__Task requirements__. Below are entries; print them exactly from the first line through the one containing "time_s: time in".

Segment Start: Working data

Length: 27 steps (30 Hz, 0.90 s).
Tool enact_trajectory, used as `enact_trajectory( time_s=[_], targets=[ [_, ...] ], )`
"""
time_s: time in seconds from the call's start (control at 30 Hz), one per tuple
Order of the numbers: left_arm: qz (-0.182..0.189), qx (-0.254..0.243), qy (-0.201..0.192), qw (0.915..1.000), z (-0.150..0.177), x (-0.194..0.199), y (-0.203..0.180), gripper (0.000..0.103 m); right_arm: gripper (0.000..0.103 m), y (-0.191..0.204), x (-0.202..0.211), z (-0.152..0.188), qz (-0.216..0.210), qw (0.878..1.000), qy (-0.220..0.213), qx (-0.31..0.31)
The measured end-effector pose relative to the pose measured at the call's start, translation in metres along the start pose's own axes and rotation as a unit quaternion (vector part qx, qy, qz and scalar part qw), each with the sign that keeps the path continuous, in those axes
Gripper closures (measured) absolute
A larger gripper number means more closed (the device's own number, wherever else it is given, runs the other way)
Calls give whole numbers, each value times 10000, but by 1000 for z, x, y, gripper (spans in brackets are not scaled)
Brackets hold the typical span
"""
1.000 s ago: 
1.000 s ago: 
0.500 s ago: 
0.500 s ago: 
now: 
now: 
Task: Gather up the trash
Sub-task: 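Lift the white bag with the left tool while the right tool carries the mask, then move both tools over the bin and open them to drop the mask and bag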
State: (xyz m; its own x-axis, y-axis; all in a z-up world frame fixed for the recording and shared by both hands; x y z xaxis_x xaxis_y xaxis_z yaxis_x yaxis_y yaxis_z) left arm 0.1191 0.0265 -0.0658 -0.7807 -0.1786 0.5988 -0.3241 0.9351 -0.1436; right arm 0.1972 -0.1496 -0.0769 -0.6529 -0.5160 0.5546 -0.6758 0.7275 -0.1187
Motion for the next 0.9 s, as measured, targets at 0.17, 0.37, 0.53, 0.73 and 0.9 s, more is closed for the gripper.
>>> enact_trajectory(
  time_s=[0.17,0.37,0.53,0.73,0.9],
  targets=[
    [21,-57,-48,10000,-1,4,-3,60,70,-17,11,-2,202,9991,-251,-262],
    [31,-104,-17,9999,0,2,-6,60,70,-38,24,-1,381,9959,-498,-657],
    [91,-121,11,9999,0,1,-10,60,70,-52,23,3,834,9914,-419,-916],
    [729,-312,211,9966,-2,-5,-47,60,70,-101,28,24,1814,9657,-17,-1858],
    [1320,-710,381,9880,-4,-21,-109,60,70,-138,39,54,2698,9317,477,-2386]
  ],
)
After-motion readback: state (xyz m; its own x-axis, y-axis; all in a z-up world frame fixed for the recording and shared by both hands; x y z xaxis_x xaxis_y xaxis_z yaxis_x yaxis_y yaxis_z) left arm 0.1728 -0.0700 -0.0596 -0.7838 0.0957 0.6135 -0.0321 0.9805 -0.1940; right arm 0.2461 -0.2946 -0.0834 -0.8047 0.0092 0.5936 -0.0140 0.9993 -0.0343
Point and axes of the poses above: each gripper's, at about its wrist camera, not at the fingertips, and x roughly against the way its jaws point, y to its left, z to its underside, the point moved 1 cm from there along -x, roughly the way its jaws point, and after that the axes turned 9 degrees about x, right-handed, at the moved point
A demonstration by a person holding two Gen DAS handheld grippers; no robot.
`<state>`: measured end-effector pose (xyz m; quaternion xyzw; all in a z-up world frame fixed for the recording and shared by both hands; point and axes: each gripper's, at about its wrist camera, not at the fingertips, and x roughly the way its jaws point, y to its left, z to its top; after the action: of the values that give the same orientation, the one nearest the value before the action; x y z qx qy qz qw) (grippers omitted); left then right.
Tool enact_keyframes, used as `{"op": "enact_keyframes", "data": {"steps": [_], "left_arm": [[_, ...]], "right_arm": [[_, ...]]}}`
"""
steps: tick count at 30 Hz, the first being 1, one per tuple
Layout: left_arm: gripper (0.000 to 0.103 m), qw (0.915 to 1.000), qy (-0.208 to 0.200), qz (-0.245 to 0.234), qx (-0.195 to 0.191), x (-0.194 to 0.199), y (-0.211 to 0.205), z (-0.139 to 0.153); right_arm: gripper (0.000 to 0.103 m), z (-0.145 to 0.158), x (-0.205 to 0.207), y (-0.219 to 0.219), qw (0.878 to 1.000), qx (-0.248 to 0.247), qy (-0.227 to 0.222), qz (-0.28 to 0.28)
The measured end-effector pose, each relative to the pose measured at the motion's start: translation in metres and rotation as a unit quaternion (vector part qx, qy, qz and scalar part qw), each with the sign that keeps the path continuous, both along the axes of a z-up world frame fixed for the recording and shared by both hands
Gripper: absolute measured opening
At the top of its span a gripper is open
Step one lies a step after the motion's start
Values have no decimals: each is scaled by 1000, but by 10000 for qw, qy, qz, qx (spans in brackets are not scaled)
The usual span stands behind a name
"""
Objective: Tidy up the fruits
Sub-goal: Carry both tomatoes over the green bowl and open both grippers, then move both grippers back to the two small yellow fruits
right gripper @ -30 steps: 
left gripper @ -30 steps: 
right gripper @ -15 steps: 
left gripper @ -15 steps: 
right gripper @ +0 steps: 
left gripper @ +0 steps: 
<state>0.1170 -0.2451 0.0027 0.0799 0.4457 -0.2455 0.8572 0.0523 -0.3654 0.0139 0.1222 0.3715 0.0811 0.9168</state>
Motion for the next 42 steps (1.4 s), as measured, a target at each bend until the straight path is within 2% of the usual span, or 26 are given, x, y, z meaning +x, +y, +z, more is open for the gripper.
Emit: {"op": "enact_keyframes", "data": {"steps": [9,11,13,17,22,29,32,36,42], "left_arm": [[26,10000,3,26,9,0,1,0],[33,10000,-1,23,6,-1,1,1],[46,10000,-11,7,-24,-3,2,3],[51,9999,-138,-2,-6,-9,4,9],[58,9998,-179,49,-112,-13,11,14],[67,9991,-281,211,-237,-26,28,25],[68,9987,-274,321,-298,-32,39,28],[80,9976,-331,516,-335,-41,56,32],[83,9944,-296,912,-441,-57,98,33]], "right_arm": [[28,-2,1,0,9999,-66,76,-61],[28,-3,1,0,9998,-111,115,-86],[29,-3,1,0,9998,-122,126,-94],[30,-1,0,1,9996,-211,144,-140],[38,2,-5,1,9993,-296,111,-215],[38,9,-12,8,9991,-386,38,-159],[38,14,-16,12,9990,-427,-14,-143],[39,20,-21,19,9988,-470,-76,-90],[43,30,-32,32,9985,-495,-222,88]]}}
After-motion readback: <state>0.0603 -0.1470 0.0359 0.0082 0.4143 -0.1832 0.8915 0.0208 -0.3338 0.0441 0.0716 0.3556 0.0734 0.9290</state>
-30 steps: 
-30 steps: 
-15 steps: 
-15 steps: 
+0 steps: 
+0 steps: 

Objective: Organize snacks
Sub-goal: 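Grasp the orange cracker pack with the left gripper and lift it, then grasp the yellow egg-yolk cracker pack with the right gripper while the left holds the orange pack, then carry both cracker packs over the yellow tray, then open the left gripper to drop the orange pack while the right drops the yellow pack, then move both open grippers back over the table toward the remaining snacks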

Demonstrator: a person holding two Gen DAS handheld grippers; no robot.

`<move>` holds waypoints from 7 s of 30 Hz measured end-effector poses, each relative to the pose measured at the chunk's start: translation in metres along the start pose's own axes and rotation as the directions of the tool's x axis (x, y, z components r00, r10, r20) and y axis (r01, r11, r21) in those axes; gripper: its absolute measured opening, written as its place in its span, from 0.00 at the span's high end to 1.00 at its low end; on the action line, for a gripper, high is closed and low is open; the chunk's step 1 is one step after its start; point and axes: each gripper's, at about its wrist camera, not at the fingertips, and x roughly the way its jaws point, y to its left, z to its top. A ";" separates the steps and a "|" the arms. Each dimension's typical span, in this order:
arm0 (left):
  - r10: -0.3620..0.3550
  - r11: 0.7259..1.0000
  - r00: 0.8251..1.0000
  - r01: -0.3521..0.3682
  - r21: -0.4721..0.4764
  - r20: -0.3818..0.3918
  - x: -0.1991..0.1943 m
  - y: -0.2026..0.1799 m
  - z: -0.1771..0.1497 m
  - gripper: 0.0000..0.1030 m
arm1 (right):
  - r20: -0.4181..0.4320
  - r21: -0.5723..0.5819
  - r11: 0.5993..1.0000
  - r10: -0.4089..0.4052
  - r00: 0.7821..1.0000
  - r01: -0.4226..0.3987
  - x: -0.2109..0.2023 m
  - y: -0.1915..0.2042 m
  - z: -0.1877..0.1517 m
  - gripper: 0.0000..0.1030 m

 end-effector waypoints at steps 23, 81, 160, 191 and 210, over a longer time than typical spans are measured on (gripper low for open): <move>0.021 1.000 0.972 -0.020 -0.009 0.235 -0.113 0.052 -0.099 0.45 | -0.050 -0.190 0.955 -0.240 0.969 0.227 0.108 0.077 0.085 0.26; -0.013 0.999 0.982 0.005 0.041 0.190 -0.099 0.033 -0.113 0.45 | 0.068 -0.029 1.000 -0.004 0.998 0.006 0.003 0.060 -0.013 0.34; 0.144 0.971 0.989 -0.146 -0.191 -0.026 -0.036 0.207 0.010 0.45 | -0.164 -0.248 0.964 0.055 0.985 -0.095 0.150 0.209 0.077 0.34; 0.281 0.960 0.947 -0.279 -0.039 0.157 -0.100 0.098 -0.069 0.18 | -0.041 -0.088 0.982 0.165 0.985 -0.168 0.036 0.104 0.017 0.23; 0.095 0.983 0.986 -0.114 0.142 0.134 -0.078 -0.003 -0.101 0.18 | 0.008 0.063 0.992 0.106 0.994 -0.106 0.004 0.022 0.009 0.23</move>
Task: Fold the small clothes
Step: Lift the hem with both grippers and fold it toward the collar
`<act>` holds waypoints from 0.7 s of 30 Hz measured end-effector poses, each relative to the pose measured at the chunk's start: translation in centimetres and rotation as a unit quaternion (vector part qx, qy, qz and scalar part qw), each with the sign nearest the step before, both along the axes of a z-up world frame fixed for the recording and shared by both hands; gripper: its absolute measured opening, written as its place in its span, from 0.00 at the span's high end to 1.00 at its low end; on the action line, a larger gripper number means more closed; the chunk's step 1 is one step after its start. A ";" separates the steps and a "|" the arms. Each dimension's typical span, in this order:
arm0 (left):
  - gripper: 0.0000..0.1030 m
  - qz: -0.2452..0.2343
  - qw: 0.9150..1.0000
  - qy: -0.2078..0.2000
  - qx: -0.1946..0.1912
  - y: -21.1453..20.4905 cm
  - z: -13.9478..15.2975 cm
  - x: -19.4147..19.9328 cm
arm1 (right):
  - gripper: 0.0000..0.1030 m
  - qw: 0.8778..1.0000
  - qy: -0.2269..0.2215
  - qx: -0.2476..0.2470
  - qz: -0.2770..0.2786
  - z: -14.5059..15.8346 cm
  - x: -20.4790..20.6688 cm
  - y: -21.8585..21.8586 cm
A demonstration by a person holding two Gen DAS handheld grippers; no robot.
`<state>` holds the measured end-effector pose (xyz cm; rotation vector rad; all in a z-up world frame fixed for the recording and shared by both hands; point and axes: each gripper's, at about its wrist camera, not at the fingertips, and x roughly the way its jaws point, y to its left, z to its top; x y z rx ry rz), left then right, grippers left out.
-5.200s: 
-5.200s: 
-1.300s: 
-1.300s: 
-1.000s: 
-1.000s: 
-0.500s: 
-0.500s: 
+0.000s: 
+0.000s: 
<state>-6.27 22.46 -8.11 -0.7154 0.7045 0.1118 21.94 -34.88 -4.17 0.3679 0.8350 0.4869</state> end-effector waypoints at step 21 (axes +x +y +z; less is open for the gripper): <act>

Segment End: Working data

__Written response__.
Length: 27 steps (30 Hz, 0.90 s).
Tool enact_trajectory, used as `enact_trajectory( time_s=[_], targets=[ [_, ...] ], )`
"""
time_s: time in seconds from the call's start (control at 30 Hz), one per tuple

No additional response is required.